Thanks a lot guys. Could get it running with some changes with respect to
my system. It was really helpful.
Srivastav Ranganathan
IIT Bombay,
Mumbai, India
> I wrote some code find clusters a while back. You make a selection
> with "selectText" that contains the residues that you want to find
> clusters for. The code iterates through the frames of a list of dcd
> files and uses pbwithin to determine which residues in the selection
> neighbor another. The proc "searchOverlap" finds clusters of connected
> residues. There are four output files that store the result for each
> frame, specifically the mean cluster size, the number of clusters, the
> size of the largest cluster, and a list of the number of residues in
> each cluster. You can set the parameters of the script at the top. You
> may have to modify the code for your application. Here's the code.
> # Author: Jeff Comer <jeffcomer at gmail>
> set name test
> set selectText "resname PEG and resid 11"
> set threshDist 4.5
> set psf nh_stride5_eqSalt_sio20min_peg19.psf
> set dcdFreq 25000
> set timestep 2
> set stride 1
> set outDir Cluster
> set dcdList {nh_stride5_eqSalt_sio20min_peg19.dcd}
> #######################################################
> # Cluster progs
> # Do two lists have any of the same elements?

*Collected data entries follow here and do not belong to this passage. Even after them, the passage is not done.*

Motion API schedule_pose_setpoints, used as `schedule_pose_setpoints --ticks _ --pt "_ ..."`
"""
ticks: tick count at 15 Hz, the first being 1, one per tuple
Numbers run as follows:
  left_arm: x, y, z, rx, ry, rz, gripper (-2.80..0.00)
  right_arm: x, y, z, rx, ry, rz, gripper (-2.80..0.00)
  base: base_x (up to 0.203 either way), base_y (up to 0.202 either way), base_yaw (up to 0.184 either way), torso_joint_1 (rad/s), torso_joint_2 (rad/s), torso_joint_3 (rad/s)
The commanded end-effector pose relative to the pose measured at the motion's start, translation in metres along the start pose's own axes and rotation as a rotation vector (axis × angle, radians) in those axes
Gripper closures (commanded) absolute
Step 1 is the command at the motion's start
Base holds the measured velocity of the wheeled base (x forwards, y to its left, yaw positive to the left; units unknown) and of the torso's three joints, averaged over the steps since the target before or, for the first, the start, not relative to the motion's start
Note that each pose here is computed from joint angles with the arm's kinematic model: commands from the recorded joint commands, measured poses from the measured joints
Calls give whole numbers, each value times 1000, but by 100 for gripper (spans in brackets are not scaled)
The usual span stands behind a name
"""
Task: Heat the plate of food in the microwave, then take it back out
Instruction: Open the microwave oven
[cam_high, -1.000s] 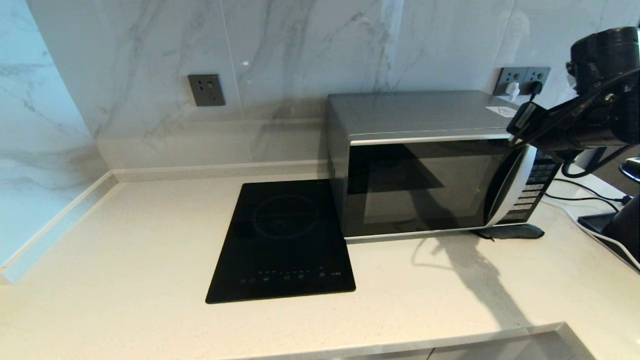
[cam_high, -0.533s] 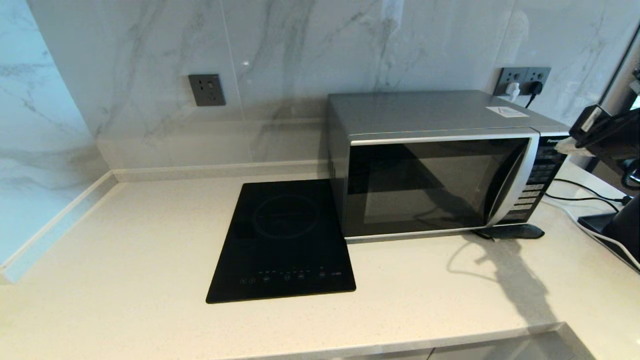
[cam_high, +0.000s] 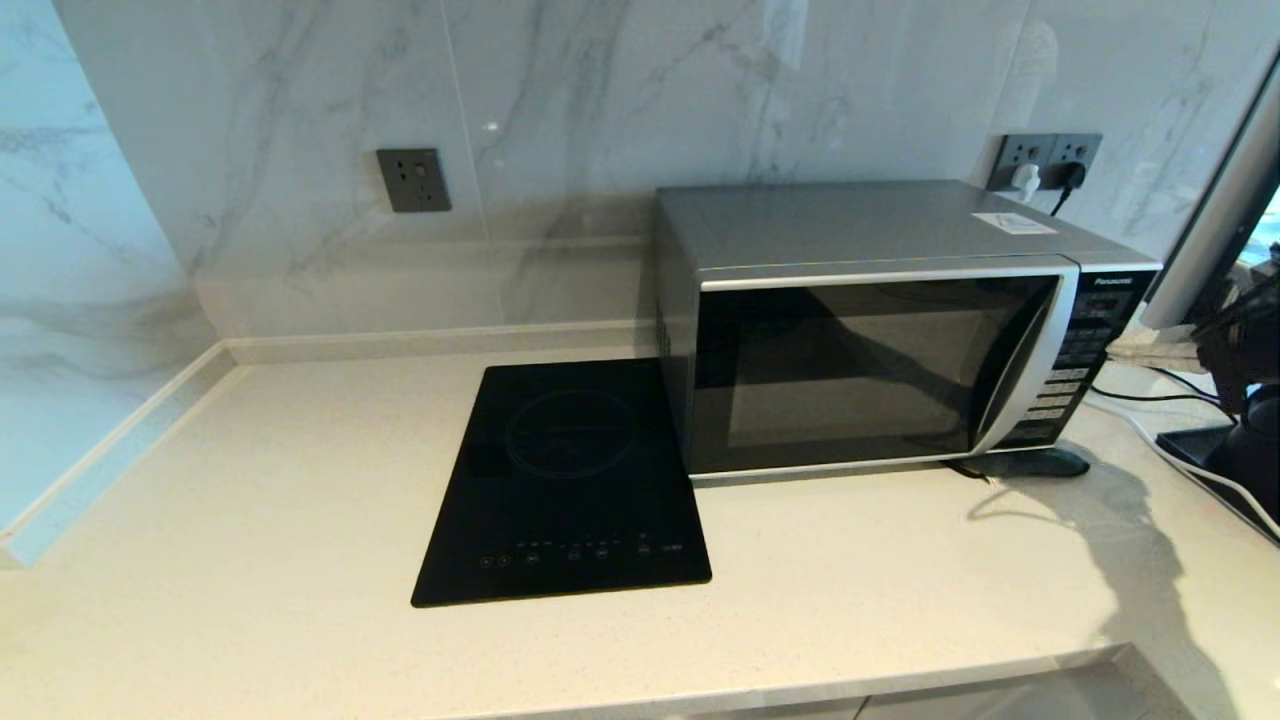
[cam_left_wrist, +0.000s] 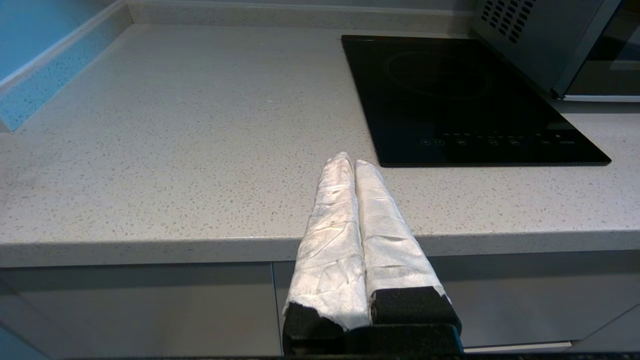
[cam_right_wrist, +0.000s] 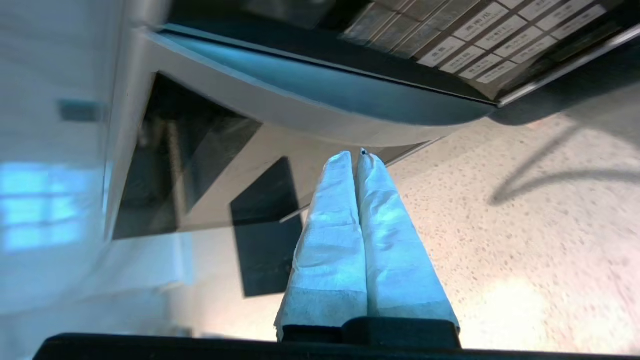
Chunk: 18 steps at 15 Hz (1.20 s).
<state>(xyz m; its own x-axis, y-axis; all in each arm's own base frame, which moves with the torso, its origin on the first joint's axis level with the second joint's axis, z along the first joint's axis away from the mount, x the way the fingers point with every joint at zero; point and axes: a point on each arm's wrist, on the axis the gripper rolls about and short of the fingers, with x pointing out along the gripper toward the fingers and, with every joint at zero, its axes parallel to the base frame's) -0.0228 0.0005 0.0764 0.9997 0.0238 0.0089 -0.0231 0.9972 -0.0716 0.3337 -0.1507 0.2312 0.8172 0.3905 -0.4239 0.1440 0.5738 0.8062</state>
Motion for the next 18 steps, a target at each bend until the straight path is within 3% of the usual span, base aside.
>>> schedule_pose_setpoints --ticks 1,5,18 --pt "0 0 0 -1 1 1 0 25 -47 6 76 55 16 0 0 0 0 0 0 0" --pt "0 0 0 -1 1 1 0 41 -90 2 80 36 2 0 0 0 0 0 0 0" --pt "0 0 0 -1 1 1 0 83 -139 5 105 28 -70 0 0 0 0 0 0 0"
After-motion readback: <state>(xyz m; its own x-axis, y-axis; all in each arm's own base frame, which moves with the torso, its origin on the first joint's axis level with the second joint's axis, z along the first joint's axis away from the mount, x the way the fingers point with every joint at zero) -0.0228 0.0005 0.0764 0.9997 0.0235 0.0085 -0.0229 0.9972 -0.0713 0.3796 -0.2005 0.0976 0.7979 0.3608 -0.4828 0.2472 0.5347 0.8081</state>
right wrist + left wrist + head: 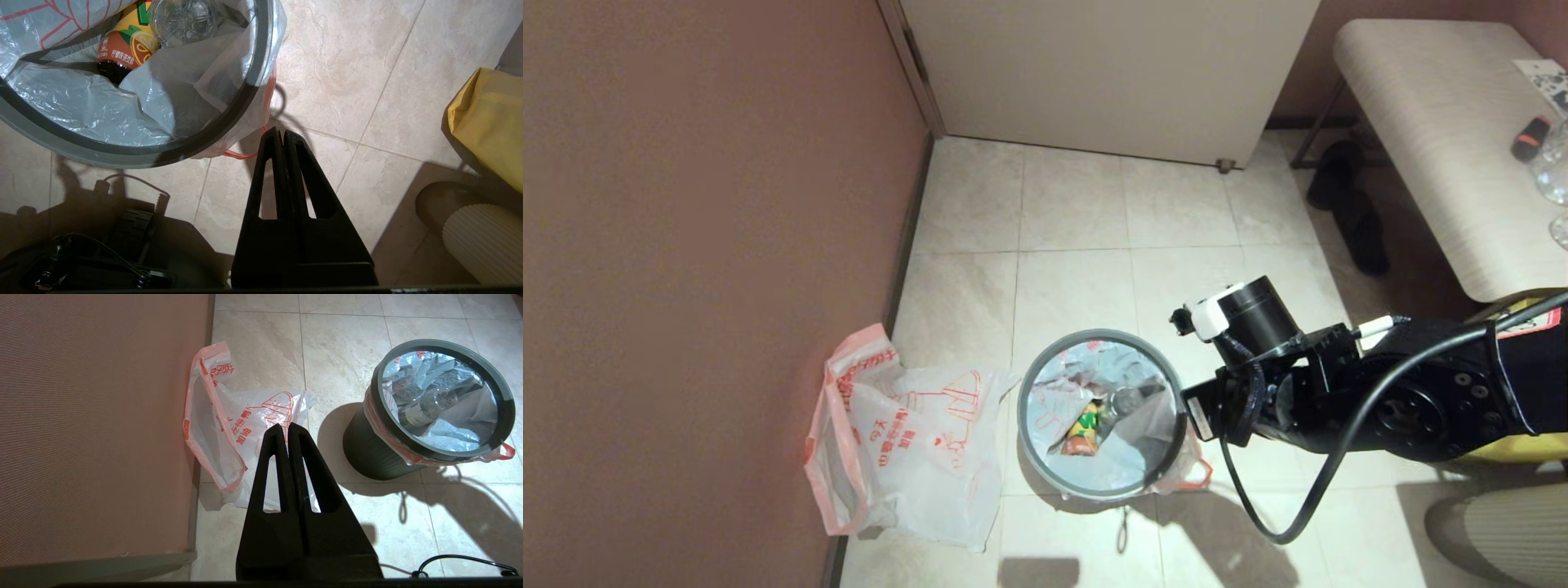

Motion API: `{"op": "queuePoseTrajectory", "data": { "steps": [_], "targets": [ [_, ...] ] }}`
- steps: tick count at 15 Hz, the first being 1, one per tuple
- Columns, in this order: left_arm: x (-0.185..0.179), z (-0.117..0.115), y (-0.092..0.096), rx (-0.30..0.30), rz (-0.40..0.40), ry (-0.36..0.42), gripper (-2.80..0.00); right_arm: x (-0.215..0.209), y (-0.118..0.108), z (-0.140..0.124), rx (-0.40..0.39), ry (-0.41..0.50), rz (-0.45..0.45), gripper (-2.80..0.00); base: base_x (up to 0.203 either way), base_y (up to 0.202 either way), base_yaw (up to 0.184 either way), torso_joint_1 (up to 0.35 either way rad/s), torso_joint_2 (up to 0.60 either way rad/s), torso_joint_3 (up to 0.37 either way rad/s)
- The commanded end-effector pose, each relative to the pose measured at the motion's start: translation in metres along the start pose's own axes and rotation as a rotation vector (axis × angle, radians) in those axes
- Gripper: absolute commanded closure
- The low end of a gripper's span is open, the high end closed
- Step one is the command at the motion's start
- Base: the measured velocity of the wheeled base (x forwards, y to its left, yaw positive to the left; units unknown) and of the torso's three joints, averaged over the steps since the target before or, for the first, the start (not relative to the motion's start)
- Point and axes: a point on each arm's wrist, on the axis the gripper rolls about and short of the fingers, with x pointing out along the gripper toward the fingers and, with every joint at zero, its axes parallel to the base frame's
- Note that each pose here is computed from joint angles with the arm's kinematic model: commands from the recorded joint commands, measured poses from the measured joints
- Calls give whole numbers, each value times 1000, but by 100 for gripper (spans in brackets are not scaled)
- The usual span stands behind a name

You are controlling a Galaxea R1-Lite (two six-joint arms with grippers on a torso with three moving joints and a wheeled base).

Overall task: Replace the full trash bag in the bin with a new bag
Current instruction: Place the trash can ring on the floor

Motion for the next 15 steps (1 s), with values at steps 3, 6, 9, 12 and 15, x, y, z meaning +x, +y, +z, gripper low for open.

> proc checkOverlap {aList bList} {
> foreach a $aList {
> set i [lsearch -sorted -integer $bList $a]
> if {$i >= 0} {
> return 1
> }
> }
> return 0
> }
> proc searchOverlap {neighListList} {
> set n [llength $neighListList]
> set n1 [expr {$n-1}]
> # Loop over pairs of elements.
> for {set i 0} {$i < $n1} {incr i} {
> set li [lindex $neighListList $i]
> for {set j [expr {$i+1}]} {$j < $n} {incr j} {
> set lj [lindex $neighListList $j]
> if {[checkOverlap $li $lj]} {
> # They overlap. Merge the lists.
> set lij [lsort -unique -integer [concat $li $lj]]
> # Delete the other list.
> # (Do this first since it's higher in the array.)
> set neighListList [lreplace $neighListList $j $j]
> # Insert the merged list.
> set neighListList [lreplace $neighListList $i $i $lij]
> return $neighListList
> }
> }
> }
> return $neighListList
> }
> # Make unique clusters from lists of neighbors.
> proc getClusters {neighListList} {
> set n [llength $neighListList]
> set n0 0
> while {$n != $n0} {
> set n0 $n
> set neighListList [searchOverlap $neighListList]
> set n [llength $neighListList]
> }
> return $neighListList
> }
> proc mean {l} {
> set sum 0.0
> foreach i $l {
> set sum [expr {$sum + $i}]
> }
> return [expr {$sum/[llength $l]}]
> }
> set maxFrames 100
> # Compute the interval in nanoseconds.
> set frameInterval [expr {1e-6*$timestep*$dcdFreq}]
> set displayPeriod 10
> if {$stride < 1} { set stride 1 }
> # Get the time change between frames in nanoseconds.
> set dt [expr {$frameInterval*$stride}]
> # Open the output file.
> set out [open $outDir/clusterSizeMean_${name}.dat w]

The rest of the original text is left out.